My research combines mathematics, computer science, probability, and statistics, in order to develop algorithms with improved accuracy for large-scale and complex estimation problems in phylogenomics and metagenomics. My major interests include multiple sequence alignment and phylogeny estimation (both gene trees and species trees) and metagenomic analysis, but I also work in Historical Linguistics. My current work aims to develop methods for ultra-large datasets (anywhere from 10,000 to 1,000,000 sequences), including datasets that are highly fragmentary and present other real world challenges. We use real data and perform massive simulations to evaluate the performance of methods that we develop, and also collaborate closely with biologists and linguists in data analysis. I will be moving to the University of Illinois at Urbana-Champaign in Fall 2014, and will be a Professor with a split position between Bioengineering and Computer Science, and a courtesy appointment in Mathematics.

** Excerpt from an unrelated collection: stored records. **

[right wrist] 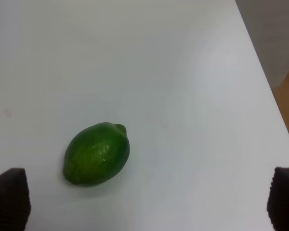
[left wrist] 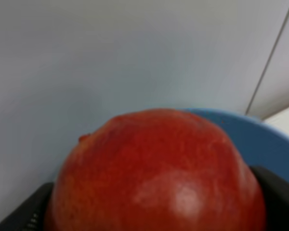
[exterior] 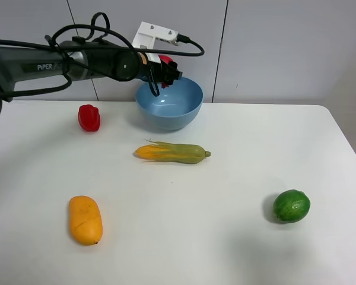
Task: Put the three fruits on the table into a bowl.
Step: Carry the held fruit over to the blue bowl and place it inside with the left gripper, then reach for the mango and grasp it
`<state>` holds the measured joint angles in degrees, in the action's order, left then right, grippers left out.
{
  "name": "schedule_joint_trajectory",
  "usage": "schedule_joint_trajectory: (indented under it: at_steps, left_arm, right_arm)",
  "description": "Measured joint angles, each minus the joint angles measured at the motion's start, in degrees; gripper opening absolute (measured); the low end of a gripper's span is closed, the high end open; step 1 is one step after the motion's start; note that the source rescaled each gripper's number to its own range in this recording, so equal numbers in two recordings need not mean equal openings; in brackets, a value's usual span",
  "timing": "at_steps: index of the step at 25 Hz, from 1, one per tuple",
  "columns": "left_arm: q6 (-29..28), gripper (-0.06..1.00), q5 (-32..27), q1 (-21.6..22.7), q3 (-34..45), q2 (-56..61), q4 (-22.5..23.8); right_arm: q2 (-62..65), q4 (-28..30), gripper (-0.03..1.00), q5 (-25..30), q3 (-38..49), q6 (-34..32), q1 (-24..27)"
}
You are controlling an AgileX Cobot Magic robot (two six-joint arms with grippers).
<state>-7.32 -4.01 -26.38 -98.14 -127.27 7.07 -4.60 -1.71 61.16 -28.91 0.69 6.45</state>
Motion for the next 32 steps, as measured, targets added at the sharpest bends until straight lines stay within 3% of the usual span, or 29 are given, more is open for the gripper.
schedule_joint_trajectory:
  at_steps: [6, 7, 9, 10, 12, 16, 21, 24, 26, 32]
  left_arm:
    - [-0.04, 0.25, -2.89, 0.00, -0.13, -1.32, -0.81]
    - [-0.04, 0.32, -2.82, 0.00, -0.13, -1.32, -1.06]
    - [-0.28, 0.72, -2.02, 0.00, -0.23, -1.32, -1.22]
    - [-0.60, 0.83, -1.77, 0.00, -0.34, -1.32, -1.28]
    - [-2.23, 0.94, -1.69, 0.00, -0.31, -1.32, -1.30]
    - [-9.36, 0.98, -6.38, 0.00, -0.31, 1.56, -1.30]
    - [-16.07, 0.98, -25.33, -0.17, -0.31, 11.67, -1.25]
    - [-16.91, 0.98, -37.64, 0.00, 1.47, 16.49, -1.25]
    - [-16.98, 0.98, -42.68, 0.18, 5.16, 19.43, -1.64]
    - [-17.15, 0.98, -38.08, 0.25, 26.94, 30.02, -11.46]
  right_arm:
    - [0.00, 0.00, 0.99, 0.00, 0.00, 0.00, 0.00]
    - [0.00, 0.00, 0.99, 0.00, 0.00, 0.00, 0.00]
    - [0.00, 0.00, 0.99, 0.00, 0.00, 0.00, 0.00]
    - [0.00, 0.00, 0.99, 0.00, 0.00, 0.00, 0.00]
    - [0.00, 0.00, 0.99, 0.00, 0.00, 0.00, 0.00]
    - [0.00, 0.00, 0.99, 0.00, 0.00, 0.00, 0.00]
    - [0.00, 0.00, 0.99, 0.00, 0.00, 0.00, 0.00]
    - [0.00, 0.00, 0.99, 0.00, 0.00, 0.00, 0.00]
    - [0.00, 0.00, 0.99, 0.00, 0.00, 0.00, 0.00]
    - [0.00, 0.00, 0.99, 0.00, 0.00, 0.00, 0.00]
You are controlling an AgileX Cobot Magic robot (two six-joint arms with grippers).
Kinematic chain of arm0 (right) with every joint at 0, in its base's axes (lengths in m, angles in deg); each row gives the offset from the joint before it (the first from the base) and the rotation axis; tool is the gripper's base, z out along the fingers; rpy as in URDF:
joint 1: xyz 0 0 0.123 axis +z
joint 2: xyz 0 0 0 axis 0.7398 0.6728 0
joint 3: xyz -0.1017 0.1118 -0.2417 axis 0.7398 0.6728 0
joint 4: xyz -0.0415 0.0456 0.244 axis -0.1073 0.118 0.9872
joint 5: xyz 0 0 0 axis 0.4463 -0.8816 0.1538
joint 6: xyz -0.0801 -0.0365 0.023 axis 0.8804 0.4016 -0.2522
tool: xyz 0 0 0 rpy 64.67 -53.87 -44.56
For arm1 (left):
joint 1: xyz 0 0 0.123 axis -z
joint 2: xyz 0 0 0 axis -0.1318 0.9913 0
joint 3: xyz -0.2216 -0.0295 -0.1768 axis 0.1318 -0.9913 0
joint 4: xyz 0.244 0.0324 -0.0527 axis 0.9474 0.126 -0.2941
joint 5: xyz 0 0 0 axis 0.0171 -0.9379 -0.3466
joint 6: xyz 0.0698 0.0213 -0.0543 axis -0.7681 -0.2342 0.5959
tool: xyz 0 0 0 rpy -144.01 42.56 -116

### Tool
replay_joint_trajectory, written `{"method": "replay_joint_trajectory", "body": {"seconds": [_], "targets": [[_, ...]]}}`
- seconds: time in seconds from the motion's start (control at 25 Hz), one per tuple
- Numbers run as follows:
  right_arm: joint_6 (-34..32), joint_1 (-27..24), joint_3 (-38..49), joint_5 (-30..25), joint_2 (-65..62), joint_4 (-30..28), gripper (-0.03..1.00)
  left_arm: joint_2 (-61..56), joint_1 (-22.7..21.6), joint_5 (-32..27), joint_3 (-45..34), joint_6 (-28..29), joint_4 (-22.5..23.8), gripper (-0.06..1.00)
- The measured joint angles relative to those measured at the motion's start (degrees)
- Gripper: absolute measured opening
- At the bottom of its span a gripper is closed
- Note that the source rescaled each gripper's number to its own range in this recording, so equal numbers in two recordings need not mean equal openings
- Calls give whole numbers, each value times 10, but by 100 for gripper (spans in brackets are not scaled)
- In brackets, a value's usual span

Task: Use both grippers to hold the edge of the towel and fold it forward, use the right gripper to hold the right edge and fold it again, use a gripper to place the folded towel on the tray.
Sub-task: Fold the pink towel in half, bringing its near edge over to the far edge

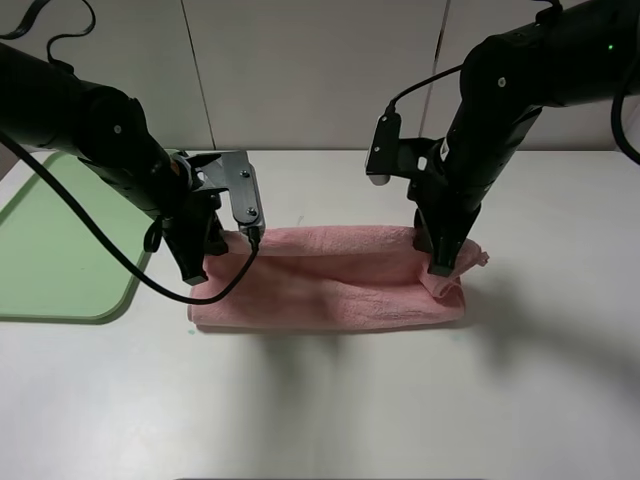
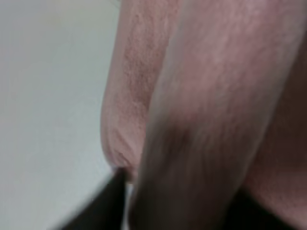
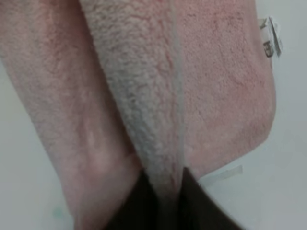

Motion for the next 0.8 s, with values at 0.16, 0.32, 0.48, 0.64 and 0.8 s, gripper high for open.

Our current collaborations include the 1KP (Thousand Transcriptome Project) and the Avian Phylogenomics Project. These collaborations include data analysis and the development of new methods for estimating alignments and trees (both gene trees and species trees). We welcome collaborations with biologists who have data that are difficult to analyze, either because the datasets are too large for current methods, or because current methods fail to have sufficiently high accuracy.


My current research is funded by the National Science Foundation (DEB 0733029 and DBI-1062335). I also recently benefited from support of the John P. Simon Guggenheim Foundation, and early support from the David and Lucile Packard Foundation, the Radcliffe Institute for Advanced Study at Harvard University, and the Program for Evolutionary Dynamics at Harvard University.